Monday, October 22, 2007

PC Mindlessness

Readers who harbor an abiding disdain for political correctness and the "white guilt," as Shelby Steele dubs it in his excellent book of that title, often spawned by it, will find nothing in the e-mail below that would elicit doubt as to whether their disdain is merited.

The writer is replying to an old Viewpoint post titled Dunderhead Watch, and the story she relates tells us much about at least one of the schools our children attend:

This article [Dunderhead Watch] hit home because I had a "Dunderhead" experience of my own when my oldest son, who is now 26, was in the sixth grade. At that time I worked as a teaching assistant for the school district in the school where this happened. One morning I came to work to find a note from my son's principal to come to the office. When I arrived at the office I was asked to sit down and wait for him to call me in. I have to say that I felt like I myself was back in school again! Once I got over my surprise of being called to the office, I looked around the room and saw another set of parents waiting. They looked a little angry and I wondered what had happened.

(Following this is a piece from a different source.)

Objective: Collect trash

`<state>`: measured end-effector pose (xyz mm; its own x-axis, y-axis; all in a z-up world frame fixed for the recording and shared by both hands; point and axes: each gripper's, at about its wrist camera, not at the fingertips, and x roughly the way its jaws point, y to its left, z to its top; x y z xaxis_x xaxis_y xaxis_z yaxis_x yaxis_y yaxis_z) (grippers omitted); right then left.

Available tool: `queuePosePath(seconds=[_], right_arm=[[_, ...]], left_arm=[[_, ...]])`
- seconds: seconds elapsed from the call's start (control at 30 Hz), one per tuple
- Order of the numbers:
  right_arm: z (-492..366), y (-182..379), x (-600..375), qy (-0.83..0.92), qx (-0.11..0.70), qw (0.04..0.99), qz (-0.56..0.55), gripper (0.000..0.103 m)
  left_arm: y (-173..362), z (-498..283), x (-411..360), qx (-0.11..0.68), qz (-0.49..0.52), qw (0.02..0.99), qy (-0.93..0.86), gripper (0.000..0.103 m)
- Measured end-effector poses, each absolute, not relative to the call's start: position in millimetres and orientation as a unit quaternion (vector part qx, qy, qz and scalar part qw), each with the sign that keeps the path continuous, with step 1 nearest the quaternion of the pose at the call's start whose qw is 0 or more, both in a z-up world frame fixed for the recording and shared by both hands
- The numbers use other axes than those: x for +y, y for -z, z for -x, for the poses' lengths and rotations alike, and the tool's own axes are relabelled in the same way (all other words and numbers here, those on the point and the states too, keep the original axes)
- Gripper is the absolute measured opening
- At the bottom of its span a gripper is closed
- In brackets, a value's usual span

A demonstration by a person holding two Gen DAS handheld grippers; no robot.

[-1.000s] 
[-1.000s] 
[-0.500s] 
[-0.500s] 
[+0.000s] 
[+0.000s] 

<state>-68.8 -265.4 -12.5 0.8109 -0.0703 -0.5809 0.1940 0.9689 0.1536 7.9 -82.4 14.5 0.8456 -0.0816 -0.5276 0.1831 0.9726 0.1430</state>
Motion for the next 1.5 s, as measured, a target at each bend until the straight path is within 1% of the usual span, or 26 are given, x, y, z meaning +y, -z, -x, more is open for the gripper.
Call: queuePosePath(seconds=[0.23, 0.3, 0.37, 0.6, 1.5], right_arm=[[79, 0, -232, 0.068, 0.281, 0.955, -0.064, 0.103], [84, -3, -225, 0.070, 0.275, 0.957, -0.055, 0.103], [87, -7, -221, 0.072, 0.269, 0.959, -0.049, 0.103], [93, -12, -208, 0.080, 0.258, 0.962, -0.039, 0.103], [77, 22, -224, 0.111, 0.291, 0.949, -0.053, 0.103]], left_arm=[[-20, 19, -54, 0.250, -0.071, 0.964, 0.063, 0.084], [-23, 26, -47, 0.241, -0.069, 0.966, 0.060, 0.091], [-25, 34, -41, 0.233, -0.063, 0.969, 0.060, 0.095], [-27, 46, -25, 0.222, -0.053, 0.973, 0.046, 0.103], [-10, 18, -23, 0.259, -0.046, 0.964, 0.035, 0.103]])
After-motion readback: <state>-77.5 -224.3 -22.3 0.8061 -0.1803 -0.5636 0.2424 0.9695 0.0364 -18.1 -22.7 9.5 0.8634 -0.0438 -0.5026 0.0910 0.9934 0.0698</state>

It didn't take long to find out ... A few moments later, my son and a black female classmate of his also came into the office. I was to find out that she was the daughter of the other parents who were also sitting in the office. Once inside the principal's office, he began yelling at me saying "do you know what your son called this girl (I honestly forget her name)? I said no, what? I was clueless. He called her a (the N word). He used the full term, but I dislike it so much I refuse to use it. He went on to say "Where do you think he has heard this before?"

Quite honestly I was in shock because neither my husband, my parents, his parents or anyone else that we were close to used that word. I am not trying to be naïve, but we just didn't. It was not in our vocabulary. Due to my shock at what he had just said, I was not able to speak so the principal went on to say "Do you know that these parents can sue you and your husband for what he said" and so on and so on. It was unbelievable!

After I finally got over my shock, I looked at my son and asked "Mike, where did you hear that word". By then he was crying, but very quietly said "we have been reading Tom Sawyer in class and that is where I heard it. I called her that after she called me White Honky Trash".

You could have heard a pin drop in the office. The other parents asked their daughter if she had called my son that and she said yes. They could not have been any nicer once the truth came out. We both apologized for what we felt was a poor way to use an educational tool by both of our children and then left.

The principal could not have apologized enough to me, but at that time I just said thank you and left to go back to work and sent my son to class. After a few days, once I had my thoughts together, I went to visit the principal. I told him that I felt that he had used terrible judgment in how he had handled the entire situation. First of all, I felt like I had been ambushed. Why had he not spoken to me and let me know why I had been called in? I was totally unprepared and apparently the other parents knew what had happened to land them in the principal's office.

I also did not appreciate how it had affected my son. He was scared to death to be called to the principal's office because not only had he been called to the office for the first time in his life, but he then had to face some very angry parents and hear how his Mom and Dad were going to be sued over something he had done!

I felt better after I spoke my mind, but to be honest I lost quite a bit of respect for the principal. That is difficult not only because I was an employee, but he was the principal of my son's school which is supposed to be what I always believed was an esteemed position and one that you hope employs someone who knows how to not only make smart quick decisions, but rational ones.

There was one other aspect of this. I had to handle this is in a very cautious way with my son around. Even though I felt one way about the man, I had to be careful about what I said to my son about it. He had to continue school there and I had another child who would also be attending in the next year. I wanted them both to still hold respect for the person who was the head of their school.

I will tell you that it was a lesson on learning that there are unfortunately "Dunderheads" out there in positions that teach, and you have to be very aware of who they are. Let's just say I was not as naïve after that experience as I once was and that was a good thing.

I don't blame the girls' parents for taking the matter to the school administration, given what they knew at the time, but of all the ways this situation could have been handled it's hard to imagine one which would have been more maladroit than the way it was handled. The principal, rather than seizing the opportunity to teach the boy that some words are hurtful and inappropriate and to teach him the virtues of apology, sought instead, I suspect, to ingratiate himself with the girls' parents by showing them that whatever some white people are like, he himself is completely pure on the matter of race and that he isn't going to tolerate any budding young skinheads and their parents in his school. It's a textbook example of what Steele talks about in White Guilt.

I wonder if the principal, having heard the little girl admit to her racial insult, lectured the girl's parents the same way he lectured the boy's mom, and I wonder if he told them that they could be sued. Probably not. Maybe he was angling at the time for a job at Duke.